Home » Posts tagged 'historic paper collections'
Tag Archives: historic paper collections
In a recent paper published on arxiv.org entitled “On the Shoulders of Giants: The Growing Impact of Older Articles”, the authors examined the citation arc over time of older scholarly articles and how that impact has changed over time and with increased digital access. They found that citations to older articles (and therefore their impact) has substantially grown as older papers have become as easy to find as new ones. Check out the arxiv blog for more explanation.
I’d like to see similar research on historic government documents. My sense is that, over time, digitized government documents will be used more — IF they’re made findable in lots of library catalogs and on the open Web and IF govdocs librarians will do more to “seed the cloud” with Q&As and blog posts about interesting documents they come across in their work! — AND that as they’re used more, the original paper documents from which they were scanned will also be used more. Anyone want to do the research?

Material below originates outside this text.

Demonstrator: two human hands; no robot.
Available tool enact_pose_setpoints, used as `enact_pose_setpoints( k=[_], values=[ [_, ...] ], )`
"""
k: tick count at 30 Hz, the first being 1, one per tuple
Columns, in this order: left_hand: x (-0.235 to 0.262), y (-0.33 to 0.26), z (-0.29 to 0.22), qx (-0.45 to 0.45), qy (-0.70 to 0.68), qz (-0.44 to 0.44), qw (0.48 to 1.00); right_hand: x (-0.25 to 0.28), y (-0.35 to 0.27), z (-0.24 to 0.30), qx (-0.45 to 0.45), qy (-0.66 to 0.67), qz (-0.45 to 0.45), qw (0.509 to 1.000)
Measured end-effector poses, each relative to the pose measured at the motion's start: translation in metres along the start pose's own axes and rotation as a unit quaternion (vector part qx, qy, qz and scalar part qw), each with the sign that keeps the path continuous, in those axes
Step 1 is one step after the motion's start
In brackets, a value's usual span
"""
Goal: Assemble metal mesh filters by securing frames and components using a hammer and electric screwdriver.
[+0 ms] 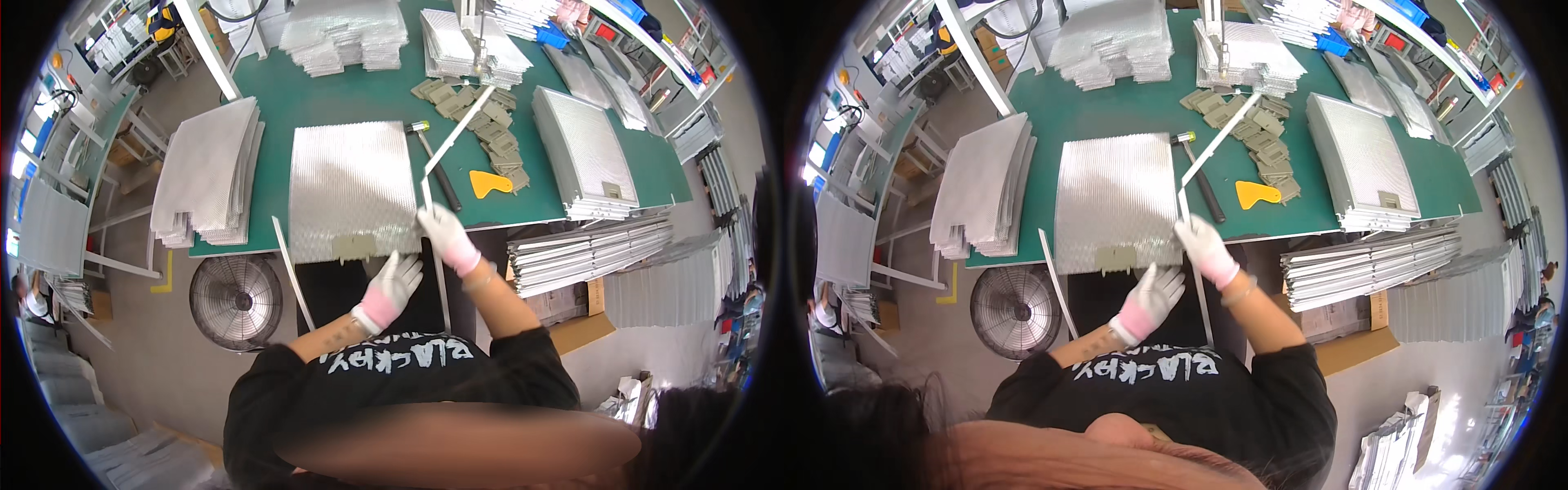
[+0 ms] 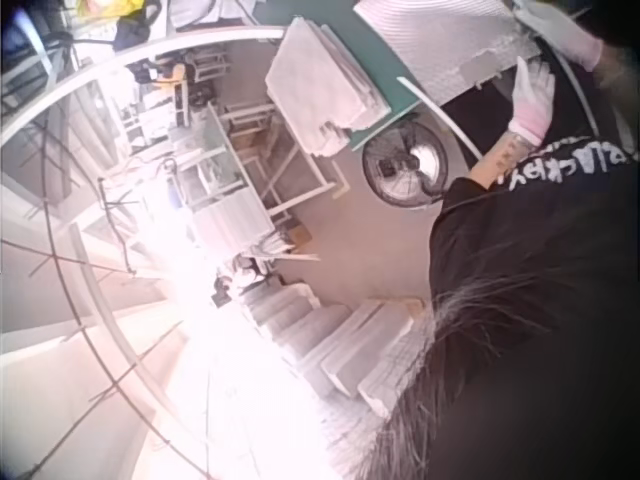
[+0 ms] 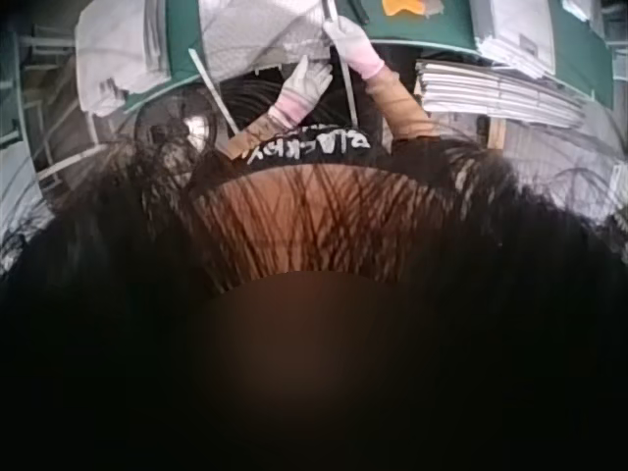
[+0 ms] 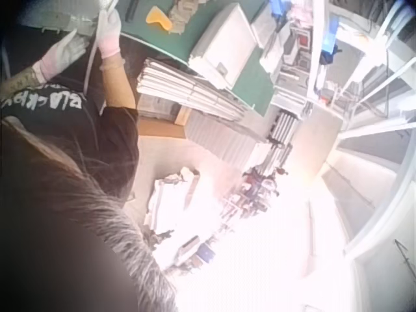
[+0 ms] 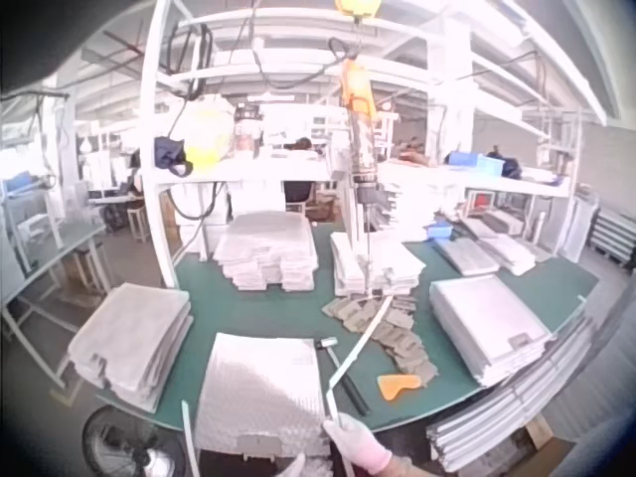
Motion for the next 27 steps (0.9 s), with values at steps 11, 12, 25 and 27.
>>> enact_pose_setpoints(
  k=[11,12,25,27],
  values=[
    [-0.044,0.098,-0.081,-0.361,0.280,-0.010,0.890,-0.034,-0.047,0.018,-0.005,0.170,-0.055,0.984],
    [-0.056,0.099,-0.082,-0.363,0.280,-0.008,0.889,-0.032,-0.040,0.017,-0.012,0.182,-0.074,0.980],
    [-0.065,0.115,-0.088,-0.227,0.060,0.026,0.972,-0.022,-0.039,0.024,-0.037,0.161,-0.061,0.984],
    [-0.070,0.113,-0.088,-0.208,0.064,0.030,0.976,-0.025,-0.041,0.026,-0.038,0.141,-0.076,0.986]
  ],
)
Point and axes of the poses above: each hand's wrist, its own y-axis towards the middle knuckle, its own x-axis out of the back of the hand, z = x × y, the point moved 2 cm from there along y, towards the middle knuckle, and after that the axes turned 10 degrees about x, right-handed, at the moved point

On the Shoulders of Giants: The Growing Impact of Older Articles. Alex Verstak, Anurag Acharya, Helder Suzuki, Sean Henderson, Mikhail Iakhiaev, Cliff Chiung Yu Lin, Namit Shetty
That raises an interesting question — if old papers are now as easy to find as modern ones, are they having as great an impact?
Today we get an answer of sorts thanks to the work of Alex Verstak and pals at Google. These guys have studied how often older articles are cited in modern papers and how this has changed since the advent of electronic publishing in the 1990s. Their conclusion is that older papers are having an increasingly important impact on modern science — that the distinction between old and new, between the historical and the modern, no longer creates a division in science.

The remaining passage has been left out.